I'm trying out Allegro for my first time; I've previously used SDL, DirectDraw and OpenGL.

If you save all of your images as PCX (or whatever), using the load_pcx function will store the image width/height in the BITMAP structure.

To gather all of the files together into a nice neat package, just make a class to open/extract from .PAK files (very simple file format).

By storing them all on one sheet, I have a feeling things would become messy... you'd have to hardcode the location of each image on the grid, along with the width/height of it.

I would personally (and I am) store all of the images as separate files... later on, I'll write another PAK editor to extract files temporarily, use the Allegro load_pcx function, then delete the file. No clutter, plus you get to use the excellent image loading functions.

-shiftLynx
Once you have your sprite in a BITMAP * structure, you can look its dimensions:

Code:
BITMAP *mySprite;
PALETTE dummy;

mySprite = load_pcx ("data\sprite.pcx", dummy);

width = mySprite->w;
height = mySprite->h;
Quote:When people use P*P scrolling, are the tiles on the edges of the screen actually being drawn completely going out of the screen? Or are there actually calculations being done so make sure the engine is only drawing what's showing up on the screen? This has been confusing me forever now.

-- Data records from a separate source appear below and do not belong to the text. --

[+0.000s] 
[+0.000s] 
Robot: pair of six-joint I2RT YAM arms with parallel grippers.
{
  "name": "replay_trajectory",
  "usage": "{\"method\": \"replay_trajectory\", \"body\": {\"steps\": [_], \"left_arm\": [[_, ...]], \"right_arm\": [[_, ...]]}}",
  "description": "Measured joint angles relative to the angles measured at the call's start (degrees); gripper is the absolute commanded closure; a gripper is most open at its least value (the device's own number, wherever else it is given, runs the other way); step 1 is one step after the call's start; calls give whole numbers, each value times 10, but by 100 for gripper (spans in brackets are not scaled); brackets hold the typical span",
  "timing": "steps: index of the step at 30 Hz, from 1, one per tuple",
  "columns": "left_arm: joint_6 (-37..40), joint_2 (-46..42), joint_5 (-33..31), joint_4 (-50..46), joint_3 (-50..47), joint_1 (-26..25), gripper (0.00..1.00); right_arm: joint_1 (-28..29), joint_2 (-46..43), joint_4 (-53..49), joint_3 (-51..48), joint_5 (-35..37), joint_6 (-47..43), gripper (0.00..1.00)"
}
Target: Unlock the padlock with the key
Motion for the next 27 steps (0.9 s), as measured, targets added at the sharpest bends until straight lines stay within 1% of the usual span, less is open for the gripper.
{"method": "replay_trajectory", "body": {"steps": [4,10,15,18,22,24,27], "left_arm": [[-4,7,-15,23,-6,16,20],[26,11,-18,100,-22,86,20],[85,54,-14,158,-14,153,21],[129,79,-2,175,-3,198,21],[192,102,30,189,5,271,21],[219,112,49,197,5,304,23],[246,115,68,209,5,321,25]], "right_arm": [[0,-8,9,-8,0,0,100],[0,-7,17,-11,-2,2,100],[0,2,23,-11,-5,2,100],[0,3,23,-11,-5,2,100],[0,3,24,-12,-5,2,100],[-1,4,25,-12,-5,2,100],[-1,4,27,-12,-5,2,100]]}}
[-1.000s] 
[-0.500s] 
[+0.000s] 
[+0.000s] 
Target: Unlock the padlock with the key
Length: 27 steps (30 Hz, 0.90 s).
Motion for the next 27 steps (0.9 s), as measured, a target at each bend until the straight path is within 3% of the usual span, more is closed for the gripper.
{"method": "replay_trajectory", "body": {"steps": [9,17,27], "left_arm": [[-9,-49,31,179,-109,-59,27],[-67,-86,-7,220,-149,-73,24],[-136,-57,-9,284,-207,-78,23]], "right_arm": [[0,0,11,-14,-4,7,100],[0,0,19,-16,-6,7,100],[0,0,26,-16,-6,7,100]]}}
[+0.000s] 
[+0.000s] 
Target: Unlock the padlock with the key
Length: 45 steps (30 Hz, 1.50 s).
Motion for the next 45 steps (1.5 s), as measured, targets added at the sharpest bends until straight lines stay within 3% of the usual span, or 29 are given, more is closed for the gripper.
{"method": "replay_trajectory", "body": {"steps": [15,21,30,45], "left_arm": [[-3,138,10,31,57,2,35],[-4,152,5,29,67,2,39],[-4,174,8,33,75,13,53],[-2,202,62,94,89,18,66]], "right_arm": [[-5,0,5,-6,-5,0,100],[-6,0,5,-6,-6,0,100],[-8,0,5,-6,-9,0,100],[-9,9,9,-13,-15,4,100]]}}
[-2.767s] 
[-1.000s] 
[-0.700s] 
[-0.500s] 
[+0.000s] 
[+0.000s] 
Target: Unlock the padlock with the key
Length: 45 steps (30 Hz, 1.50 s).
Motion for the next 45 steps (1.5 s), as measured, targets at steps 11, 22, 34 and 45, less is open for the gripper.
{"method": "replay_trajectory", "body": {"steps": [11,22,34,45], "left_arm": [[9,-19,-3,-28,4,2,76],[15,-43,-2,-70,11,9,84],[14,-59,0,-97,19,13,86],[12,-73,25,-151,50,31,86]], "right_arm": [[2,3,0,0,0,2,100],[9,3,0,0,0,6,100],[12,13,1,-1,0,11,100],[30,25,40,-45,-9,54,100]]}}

When I make ASM routines for clipping sprites, I make calculations so I only draw what's on the screen. If you do it right, it is actually faster than just drawing the whole sprite, because if you just draw what's on the screen, it's alot less to draw and takes less processing time.

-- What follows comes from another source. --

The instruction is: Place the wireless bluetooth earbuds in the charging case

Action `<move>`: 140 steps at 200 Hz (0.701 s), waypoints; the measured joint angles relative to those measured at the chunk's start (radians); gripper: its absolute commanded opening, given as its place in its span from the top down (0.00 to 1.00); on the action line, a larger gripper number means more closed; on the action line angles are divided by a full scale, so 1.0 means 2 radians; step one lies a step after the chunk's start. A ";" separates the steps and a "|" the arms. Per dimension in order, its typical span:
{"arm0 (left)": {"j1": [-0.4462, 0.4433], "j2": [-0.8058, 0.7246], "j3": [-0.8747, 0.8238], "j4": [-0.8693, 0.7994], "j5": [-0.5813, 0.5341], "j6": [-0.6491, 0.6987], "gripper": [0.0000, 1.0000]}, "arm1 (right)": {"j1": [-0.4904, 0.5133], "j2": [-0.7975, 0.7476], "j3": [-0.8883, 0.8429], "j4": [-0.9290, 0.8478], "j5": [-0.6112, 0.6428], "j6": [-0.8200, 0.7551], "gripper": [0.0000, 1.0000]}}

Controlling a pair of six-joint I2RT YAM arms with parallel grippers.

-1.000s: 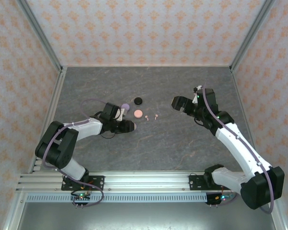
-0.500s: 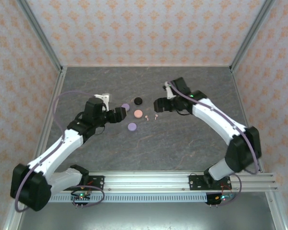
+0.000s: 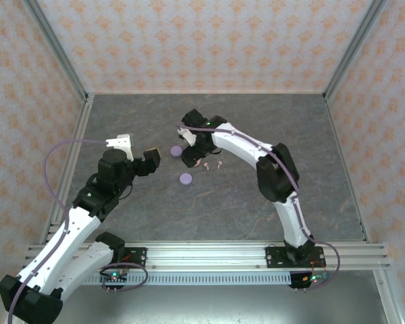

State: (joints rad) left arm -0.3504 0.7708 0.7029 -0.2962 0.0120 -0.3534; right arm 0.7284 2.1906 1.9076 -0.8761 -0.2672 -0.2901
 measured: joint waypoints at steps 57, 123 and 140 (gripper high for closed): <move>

What you don't want to do is individually check each pixel if it's on the screen or not. I used to do it that way, and it's really slow. What I do now is calculate the edges of the sprite first, then draw it from there, much faster. Smile
Quote:I'll move on to another question then, I'm planning on making a game with a lot of sprites of different sizes, but I don't know how to save them... and how to retreive their varying sizes to use correctly in the game. Should they all be saved as separate files? Or should I save them all to a sheet? And if I do either of them, how should the engine be made?

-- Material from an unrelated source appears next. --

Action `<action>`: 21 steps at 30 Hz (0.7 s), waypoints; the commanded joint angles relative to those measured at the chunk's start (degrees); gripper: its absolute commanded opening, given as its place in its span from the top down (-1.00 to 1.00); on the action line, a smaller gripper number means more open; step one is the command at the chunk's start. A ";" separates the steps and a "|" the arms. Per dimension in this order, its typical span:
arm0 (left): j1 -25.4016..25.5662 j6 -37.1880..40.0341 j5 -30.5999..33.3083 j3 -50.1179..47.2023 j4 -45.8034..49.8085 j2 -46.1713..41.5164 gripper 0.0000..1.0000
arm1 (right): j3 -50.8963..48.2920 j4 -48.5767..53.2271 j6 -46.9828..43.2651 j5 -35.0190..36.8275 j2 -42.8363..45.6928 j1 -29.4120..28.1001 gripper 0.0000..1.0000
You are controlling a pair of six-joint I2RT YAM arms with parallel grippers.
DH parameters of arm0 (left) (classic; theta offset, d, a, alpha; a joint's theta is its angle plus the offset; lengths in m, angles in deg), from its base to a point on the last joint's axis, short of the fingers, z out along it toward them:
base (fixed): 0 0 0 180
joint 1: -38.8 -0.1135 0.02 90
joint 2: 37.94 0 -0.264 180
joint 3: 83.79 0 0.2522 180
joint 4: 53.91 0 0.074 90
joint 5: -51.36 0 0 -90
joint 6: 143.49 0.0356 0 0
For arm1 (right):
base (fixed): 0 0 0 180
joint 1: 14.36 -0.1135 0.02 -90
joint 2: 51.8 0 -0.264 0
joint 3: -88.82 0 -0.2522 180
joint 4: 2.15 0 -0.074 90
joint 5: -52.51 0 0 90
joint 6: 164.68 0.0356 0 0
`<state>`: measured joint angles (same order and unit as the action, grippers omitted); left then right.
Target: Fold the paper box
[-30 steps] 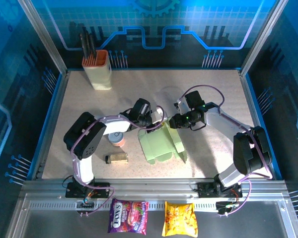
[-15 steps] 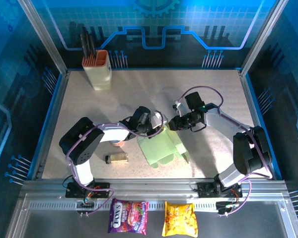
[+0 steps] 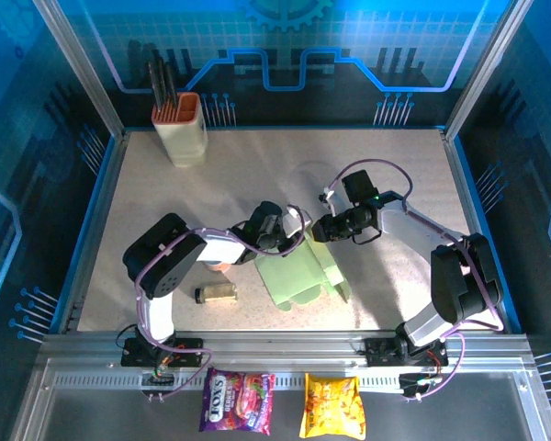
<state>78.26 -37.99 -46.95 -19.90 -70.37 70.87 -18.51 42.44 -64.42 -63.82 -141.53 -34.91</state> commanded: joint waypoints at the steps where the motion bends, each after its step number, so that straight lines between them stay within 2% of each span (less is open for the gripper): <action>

And just for the record, I'm using Allegro and C++...

Welcome to my world, brudda Big Grin

Whislt my game development is 'in progress' mode, I just have each sprite as a seperate bitmap image. Simplest way to create a spritebank when doing this is allocate an array of pointers to bitmaps, then set each pointer when you load each image:
Code:
// Somewhere in the header file...
define SPR_BANK_SIZE 100
..................
// Create an array of ptrs to bitmaps
BITMAP *pSpritebank[SPR_BANK_SIZE];
Code:
// Somewhere else..
........
// Sprite loader
char charbuf[80];

for (int nextElement = 0; nextElement < SPR_BANK_SIZE; nextElement++)
{
     // Do something here to set charbuf to the next filename
     .........

     // Now load the next sprite into the bank
     pSpritebank[nextElement] = load_bitmap(charbuf, NULL);
}

Then you can just draw_sprite(buffer, pSprite[4], x, y) to draw sprite 4, for example.
Erm - hang on, what was the question again.. :???:
use grabber!!! it comes with allegro. its sooo cool. im using it for a little something myself.

it puts all the bmps into one dat file, and the theres a nifty little routine that opens that file and loads the contents to an array. i dont have that routine on me but its in the docs i think, shout if you need help. I group my graphics by category, so all the hero sprites are in a dat file called hero.dat, all the bad guy sprites are in a dat called bad.dat.
then when theyre loaded they go into arrays like BITMAP *hero[9] etc.
so now theres the bitmaps hero[0], hero[1]....

you can even call the sprites names and access them like hero[walk1], hero[jump] etc.

grabber can 'grab' sound, music, graphics and more, try it.